On the plus side however, we stopped! At least twice! It really is the little things sometimes… Outside the bus it was cold and dull but being able to breathe in the fresh air and stretch my cramped legs was a huge advantage over the previous Megabus journey.
The first stop was even at a rest-stop, so those who hadn’t brought food with them could go and grab a bottle of water and snacks. I had obviously learnt my lesson with Megabus the week before and come prepared with croissants!
Megabus vs. Eurolines
However, they both have their good and bad points. For example, I recently booked another trip from London to Paris with Megabus, as they are cheaper and faster – a benefit I am guessing of not stopping! Also, the Megabus for Paris leaves a little later than the Eurolines bus and gets in to Paris earlier, leaving me a little less rushed in the morning.
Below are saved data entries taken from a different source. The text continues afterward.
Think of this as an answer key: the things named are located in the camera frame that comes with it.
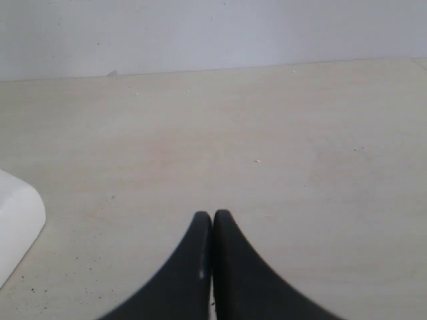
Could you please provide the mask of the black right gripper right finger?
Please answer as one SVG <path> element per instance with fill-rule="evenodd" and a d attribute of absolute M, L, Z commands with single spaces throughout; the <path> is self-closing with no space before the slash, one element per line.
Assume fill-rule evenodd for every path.
<path fill-rule="evenodd" d="M 218 319 L 339 319 L 284 281 L 225 209 L 213 219 L 213 296 Z"/>

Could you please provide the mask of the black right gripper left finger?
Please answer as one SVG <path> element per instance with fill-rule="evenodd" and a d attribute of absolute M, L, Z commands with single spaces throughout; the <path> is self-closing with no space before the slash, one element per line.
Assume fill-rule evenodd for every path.
<path fill-rule="evenodd" d="M 103 319 L 209 319 L 212 222 L 199 211 L 169 259 Z"/>

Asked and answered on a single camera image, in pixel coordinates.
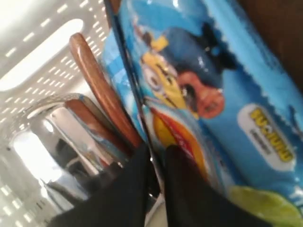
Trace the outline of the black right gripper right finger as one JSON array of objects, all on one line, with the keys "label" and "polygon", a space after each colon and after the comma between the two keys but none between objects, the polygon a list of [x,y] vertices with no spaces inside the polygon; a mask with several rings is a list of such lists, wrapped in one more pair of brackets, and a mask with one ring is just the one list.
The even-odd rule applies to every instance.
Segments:
[{"label": "black right gripper right finger", "polygon": [[244,227],[245,214],[214,191],[176,145],[165,151],[165,199],[170,227]]}]

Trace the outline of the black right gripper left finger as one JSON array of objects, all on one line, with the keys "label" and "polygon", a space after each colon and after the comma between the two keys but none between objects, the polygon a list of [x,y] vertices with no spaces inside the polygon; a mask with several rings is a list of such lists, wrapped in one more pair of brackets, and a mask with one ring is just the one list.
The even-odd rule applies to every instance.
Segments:
[{"label": "black right gripper left finger", "polygon": [[150,153],[142,144],[121,174],[87,201],[56,216],[50,227],[143,227]]}]
The bus you decide will be based on personal preference, just like my decision to travel again with Megabus, but either way I have listed a few tips for travelling Europe by bus below.
Tips for Travelling Europe By Bus
- Always pack a large bottle of water and a packed lunch. You don’t know if the bus will stop, and if it does it may not be at a rest-stop where you can buy food.
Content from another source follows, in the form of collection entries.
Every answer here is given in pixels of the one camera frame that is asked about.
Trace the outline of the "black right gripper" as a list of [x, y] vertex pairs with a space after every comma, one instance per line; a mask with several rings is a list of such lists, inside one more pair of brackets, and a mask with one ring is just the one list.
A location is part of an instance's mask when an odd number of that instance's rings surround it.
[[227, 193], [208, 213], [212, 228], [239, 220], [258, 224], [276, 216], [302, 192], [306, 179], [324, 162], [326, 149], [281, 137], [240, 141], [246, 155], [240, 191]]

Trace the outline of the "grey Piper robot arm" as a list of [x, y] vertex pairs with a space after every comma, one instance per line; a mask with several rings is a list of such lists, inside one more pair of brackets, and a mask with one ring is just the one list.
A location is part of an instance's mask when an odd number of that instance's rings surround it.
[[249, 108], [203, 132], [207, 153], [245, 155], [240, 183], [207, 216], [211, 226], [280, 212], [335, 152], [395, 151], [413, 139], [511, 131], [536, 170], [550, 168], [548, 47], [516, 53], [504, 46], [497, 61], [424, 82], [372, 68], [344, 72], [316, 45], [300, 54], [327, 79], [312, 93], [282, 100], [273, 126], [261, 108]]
- Make sure you arrive at least 30 minutes early for international departures. Megabus actually advise arriving an hour before, but as the check in didn’t open until half an hour before I’d say give yourself at least 45 minutes in advance.
- Wear very comfortable clothing. Trust me, if you’re sat in one position for 8 hours you do not want to be wearing your tightest jeans that chafe behind the knees.
- Use your common sense when picking your timetable. European bus stations can be a little out of the way and very quiet at night. For this reason, even though an overnight bus feels like less of a waste of time, I chose not to get an overnight bus from Brussels that left at 11pm as I didn’t want to be hanging around the streets that late alone.
- If putting luggage in the hold under the bus, wrap a bright scarf around the handle so you can quickly whip it out and go. I had a small roller case with a bright red handle which I managed to grab and go before half of the other travellers had left their seats.
- Each country that Eurolines covers has their own website, and you will need to book your travel with them depending on the country of your departure city. For example, to leave from Brussels you need to book on their Belgium site. Some of their sites can be tricky to translate on mobile so I always suggest finding an internet cafe or using hostel-provided computers to book bus travel.
- Always print a copy of your booking and any PDF tickets you are sent by the company. To cross borders in Europe you will still need a paper copy rather than an e-copy.
Map of My Travels, with coach station spots and recommended hostels
London: If you want to spend the night in London before leaving early by bus for Europe, I’d really recommend Safestay. It’s not too far from Victoria Coach Station and offers a calm environment if, like me, you can’t stomach travelling with a hangover! You can read my review of Safestay here.
Paris: A great hostel not too far from Porte Maillot is Vintage Hostel. Located right in the heart of Montmarte and just one stop short of Gare Du Nord on the M2 it has the perfect location and the staff are fantastic! You can read my review of Vintage Hostel here.
I have only mentioned two different bus lines here, but if you’d like to know more then make sure you check out the Budget Traveller’s Guide to Bus Companies in Europe.
I highly suggest travelling Europe by bus as it is extremely cost-effective and whilst it takes longer than rail… well sometimes you need a rest day!